Ex abundanti cautela

 

  

When I worked in the Home Office thirty years ago, my boss, a former barrister, was fond of bandying around Latin legal tags. His comments on my draft submissions to ministers often included the principle of being on the safe side.    

This certainly seems the approach the Sentencing Council has adopted in response to the new law on sentencing guidelines and pre-sentence reports (PSRs).  It has not only paused the new guideline that led to the rumpus – a revised version of the “Imposition of community and custodial sentences” will now come into effect on 1st September.  The Council has also amended a number of existing guidelines with immediate effect. They say they’ve done so “to be confident that all sentencing guidelines comply with the new legislation”.

But have they gone further than they need to?

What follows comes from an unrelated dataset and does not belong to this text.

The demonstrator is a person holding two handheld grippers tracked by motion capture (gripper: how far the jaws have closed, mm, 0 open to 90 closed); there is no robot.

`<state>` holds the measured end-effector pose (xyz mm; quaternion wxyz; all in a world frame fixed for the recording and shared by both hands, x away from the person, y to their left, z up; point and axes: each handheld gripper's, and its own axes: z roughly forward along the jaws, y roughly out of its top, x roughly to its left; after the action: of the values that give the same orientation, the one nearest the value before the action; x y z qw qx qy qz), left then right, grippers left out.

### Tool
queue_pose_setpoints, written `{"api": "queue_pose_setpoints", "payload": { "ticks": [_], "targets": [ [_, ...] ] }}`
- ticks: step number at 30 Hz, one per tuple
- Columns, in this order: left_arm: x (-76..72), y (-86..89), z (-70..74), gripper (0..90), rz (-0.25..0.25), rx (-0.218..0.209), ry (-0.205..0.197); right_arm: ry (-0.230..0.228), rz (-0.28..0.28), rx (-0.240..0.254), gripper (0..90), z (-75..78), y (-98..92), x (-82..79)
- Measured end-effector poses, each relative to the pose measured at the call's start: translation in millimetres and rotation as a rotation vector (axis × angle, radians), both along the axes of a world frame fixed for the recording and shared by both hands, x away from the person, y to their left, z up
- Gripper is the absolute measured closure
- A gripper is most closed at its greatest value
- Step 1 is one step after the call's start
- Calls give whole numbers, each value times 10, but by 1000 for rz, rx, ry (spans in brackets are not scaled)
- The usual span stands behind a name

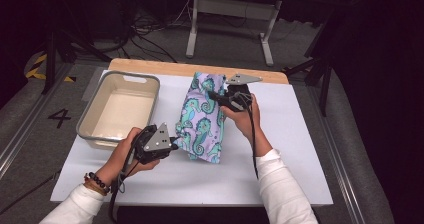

The revised version of the Imposition guideline has of course removed what were considered the offending paragraphs about the cohorts for whom a PSR would normally be considered necessary. While neither young adults nor women are mentioned specifically in the new law, courts will no longer be advised that when considering a custodial or community sentence for them they should normally ask the Probation Service for a pre-sentence report.

But the guideline does continue to say that “further information on age and/or lack of maturity can also be taken into account by courts when sentencing a young adult;” and that “it is important for the court to ensure that it has sufficient information about a female offender’s background”.

As for mothers with dependent children, pregnant and post-natal offenders, the court should obtain “detailed information” before sentencing them.

The Council has done as much as it could to keep the message that for these cohorts at least courts should generally be finding out as much as possible about their personal characteristics. In practical terms this, hopefully more often than not, will be by asking for a PSR.

The Council has also felt the need to amend the detailed explanations it includes in drop down form in its digital guidelines. Here I’d say they’ve gone too far. In the section on assessing the remorsefulness of an offender, they’ve removed the phrase “If a PSR has been prepared it may provide valuable assistance in this regard”. Also gone is the suggestion that a court will be assisted by a PSR in making an assessment of whether an offender has addressed an addiction or their offending behaviour.  Both of these statements are incontrovertibly true and it’s hard to see how they breach the new law.

Most worrying is the change the Council’s made to its guideline on sentencing children and young people. The original version stated that in making an assessment of whether a child under 18 is dangerous “it will be essential to obtain a pre-sentence report”. This has now been struck out. So, it seems, it is no longer essential.

The guideline continues to say that “the assessment of dangerousness should take into account all the available information relating to the circumstances of the offence and may also take into account any information regarding previous patterns of behaviour relating to this offence and any other relevant information relating to the child or young person”. So it might be argued – as with women and young adults- getting sufficient information to reach the best decision will in practice often mean obtaining a PSR. But to replace the word “essential” with – well nothing- is to my mind a mistake.

The Imposition guideline which set off this unseemly and unwelcome chain of events did not even deal with children. On this revision at least, the Council should think again.